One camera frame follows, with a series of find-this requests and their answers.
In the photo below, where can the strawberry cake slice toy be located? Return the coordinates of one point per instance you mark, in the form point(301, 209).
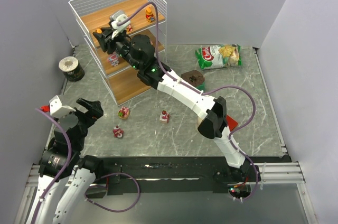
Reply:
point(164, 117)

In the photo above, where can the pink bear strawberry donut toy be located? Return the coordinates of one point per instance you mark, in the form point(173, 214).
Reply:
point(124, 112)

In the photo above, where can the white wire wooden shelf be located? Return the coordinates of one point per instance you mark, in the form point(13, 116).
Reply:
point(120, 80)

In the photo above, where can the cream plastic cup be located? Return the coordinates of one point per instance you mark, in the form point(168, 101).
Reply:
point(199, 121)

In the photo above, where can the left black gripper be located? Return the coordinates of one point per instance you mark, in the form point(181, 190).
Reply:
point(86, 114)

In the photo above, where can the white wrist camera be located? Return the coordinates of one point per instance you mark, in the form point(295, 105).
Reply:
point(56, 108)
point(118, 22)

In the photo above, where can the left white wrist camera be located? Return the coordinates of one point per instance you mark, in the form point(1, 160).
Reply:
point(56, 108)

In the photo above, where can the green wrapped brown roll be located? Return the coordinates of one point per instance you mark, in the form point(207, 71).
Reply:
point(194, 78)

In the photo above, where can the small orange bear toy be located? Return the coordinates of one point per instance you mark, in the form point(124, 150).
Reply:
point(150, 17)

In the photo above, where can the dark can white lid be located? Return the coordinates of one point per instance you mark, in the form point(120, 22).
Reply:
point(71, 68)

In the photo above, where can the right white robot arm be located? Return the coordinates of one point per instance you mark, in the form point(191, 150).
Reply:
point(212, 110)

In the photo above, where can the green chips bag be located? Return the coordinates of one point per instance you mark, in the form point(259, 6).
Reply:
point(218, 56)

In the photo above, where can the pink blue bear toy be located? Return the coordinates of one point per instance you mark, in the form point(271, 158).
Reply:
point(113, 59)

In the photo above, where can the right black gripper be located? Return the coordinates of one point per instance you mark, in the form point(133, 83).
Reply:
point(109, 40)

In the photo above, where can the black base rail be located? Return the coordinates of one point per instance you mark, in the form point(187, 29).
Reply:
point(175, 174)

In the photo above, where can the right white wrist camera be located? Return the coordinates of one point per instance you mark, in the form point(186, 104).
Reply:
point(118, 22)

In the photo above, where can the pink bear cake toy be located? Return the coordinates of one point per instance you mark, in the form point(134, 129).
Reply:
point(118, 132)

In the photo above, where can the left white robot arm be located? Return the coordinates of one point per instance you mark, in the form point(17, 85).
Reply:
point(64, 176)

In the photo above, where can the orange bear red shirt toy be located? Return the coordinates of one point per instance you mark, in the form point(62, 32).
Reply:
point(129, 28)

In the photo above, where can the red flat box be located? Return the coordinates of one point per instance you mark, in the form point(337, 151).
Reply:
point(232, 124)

--------

Task prompt: Copy exactly, word for word, the line with "In the photo above, where can the red" through the final line of the listing.

Response below:
In the photo above, where can the red flat box be located? Return the coordinates of one point per instance you mark, in the form point(337, 151).
Reply:
point(232, 124)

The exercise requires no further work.